Task goal >> I'd like the number of lines in the material below that include the word "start", written with no other text.

____

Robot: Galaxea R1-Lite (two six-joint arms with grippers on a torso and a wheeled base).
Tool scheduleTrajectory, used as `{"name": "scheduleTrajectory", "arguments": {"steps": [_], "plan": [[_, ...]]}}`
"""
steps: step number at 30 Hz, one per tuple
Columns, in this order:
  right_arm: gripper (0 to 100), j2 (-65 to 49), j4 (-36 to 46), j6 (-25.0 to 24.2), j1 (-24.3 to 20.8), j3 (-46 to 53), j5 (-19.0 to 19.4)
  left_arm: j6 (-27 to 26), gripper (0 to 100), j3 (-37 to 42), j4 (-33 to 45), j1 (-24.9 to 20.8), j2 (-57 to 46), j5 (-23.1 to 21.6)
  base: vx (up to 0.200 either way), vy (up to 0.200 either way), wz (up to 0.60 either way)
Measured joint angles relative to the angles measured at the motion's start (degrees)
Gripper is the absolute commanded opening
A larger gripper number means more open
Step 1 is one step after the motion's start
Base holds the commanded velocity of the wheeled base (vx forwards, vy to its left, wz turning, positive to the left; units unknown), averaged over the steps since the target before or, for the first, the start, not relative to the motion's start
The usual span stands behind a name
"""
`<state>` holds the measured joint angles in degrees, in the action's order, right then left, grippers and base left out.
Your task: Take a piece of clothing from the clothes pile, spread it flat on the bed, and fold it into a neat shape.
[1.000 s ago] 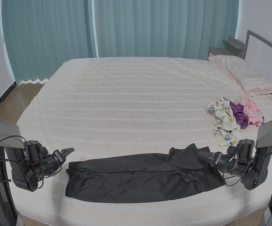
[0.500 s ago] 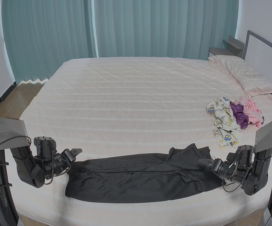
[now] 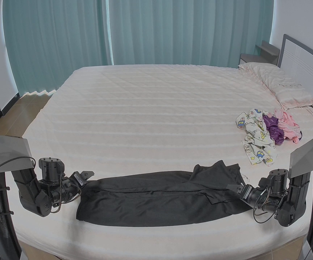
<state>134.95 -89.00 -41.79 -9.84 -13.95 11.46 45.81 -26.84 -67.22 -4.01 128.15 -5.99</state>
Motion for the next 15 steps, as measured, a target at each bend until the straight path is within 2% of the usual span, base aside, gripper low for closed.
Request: {"name": "scheduleTrajectory", "arguments": {"steps": [5,15], "plan": [[100,0.05,0.02,0.00,0.00,-0.41,-0.16,0.04,100,-0.68,-0.02,0.02,0.55,0.51,0.000,0.000,0.00],[100,0.30,0.02,-0.04,-0.02,-0.55,-0.16,-0.02,100,-4.38,-0.06,-0.43,4.29,7.27,0.000,0.000,0.00]]}}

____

Answer to this problem >> 3